• _Instructions for the task_: Keeping each word and mark in place, write out the full listing once more.

== Segment start ==

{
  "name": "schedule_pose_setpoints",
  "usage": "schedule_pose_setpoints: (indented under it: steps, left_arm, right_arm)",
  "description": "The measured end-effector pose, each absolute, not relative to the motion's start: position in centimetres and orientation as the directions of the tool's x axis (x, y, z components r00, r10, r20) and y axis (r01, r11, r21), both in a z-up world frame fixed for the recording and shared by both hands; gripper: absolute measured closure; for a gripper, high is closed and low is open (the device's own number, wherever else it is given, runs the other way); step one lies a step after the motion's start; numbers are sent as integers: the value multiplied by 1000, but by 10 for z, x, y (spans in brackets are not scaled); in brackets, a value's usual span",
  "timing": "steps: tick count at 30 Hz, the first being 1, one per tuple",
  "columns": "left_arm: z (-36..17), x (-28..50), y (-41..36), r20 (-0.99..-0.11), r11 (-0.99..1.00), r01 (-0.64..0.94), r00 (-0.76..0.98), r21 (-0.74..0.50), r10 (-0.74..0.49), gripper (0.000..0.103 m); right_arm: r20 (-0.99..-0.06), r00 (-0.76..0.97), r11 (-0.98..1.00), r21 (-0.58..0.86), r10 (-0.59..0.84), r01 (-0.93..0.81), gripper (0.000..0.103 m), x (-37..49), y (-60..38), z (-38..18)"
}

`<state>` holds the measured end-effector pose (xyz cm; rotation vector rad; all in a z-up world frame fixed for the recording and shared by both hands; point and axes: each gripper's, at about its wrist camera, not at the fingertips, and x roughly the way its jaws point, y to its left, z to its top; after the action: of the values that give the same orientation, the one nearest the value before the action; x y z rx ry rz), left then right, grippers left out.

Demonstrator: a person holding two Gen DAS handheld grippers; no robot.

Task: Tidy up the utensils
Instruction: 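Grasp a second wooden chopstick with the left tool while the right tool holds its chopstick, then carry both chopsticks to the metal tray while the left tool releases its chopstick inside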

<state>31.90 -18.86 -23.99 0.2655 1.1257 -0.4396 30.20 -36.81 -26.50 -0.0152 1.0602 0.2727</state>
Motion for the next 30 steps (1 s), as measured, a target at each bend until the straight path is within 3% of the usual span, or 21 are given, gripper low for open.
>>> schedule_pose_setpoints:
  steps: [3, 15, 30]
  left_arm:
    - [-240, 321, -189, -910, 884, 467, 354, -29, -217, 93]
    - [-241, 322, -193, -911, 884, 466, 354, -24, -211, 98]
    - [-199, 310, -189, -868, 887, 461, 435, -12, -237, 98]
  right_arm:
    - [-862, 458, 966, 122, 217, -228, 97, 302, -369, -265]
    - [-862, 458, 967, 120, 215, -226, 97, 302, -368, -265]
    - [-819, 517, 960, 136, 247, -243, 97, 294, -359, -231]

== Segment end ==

• _Solution_:
{
  "name": "schedule_pose_setpoints",
  "usage": "schedule_pose_setpoints: (indented under it: steps, left_arm, right_arm)",
  "description": "The measured end-effector pose, each absolute, not relative to the motion's start: position in centimetres and orientation as the directions of the tool's x axis (x, y, z components r00, r10, r20) and y axis (r01, r11, r21), both in a z-up world frame fixed for the recording and shared by both hands; gripper: absolute measured closure; for a gripper, high is closed and low is open (the device's own number, wherever else it is given, runs the other way); step one lies a step after the motion's start; numbers are sent as integers: the value multiplied by 1000, but by 10 for z, x, y (spans in brackets are not scaled); in brackets, a value's usual span",
  "timing": "steps: tick count at 30 Hz, the first being 1, one per tuple",
  "columns": "left_arm: z (-36..17), x (-28..50), y (-41..36), r20 (-0.99..-0.11), r11 (-0.99..1.00), r01 (-0.64..0.94), r00 (-0.76..0.98), r21 (-0.74..0.50), r10 (-0.74..0.49), gripper (0.000..0.103 m); right_arm: r20 (-0.99..-0.06), r00 (-0.76..0.97), r11 (-0.98..1.00), r21 (-0.58..0.86), r10 (-0.59..0.84), r01 (-0.93..0.81), gripper (0.000..0.103 m), x (-37..49), y (-60..38), z (-38..18)"
}

`<state>` holds the measured end-effector pose (xyz cm; rotation vector rad; all in a z-up world frame fixed for the recording and shared by both hands; point and axes: each gripper's, at about its wrist camera, not at the fingertips, and x roughly the way its jaws point, y to its left, z to its top; after the action: of the values that give the same orientation, the one nearest the value before the action; x y z rx ry rz), left then right, grippers left out.

Demonstrator: a person holding two Gen DAS handheld grippers; no robot.

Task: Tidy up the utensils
Instruction: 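Grasp a second wooden chopstick with the left tool while the right tool holds its chopstick, then carry both chopsticks to the metal tray while the left tool releases its chopstick inside
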
<state>31.90 -18.86 -23.99 0.2655 1.1257 -0.4396 30.20 -36.81 -26.50 -0.0152 1.0602 0.2727</state>
Motion for the next 30 steps (1 s), as measured, a target at each bend until the straight path is within 3% of the usual span, or 21 are given, gripper low for open.
>>> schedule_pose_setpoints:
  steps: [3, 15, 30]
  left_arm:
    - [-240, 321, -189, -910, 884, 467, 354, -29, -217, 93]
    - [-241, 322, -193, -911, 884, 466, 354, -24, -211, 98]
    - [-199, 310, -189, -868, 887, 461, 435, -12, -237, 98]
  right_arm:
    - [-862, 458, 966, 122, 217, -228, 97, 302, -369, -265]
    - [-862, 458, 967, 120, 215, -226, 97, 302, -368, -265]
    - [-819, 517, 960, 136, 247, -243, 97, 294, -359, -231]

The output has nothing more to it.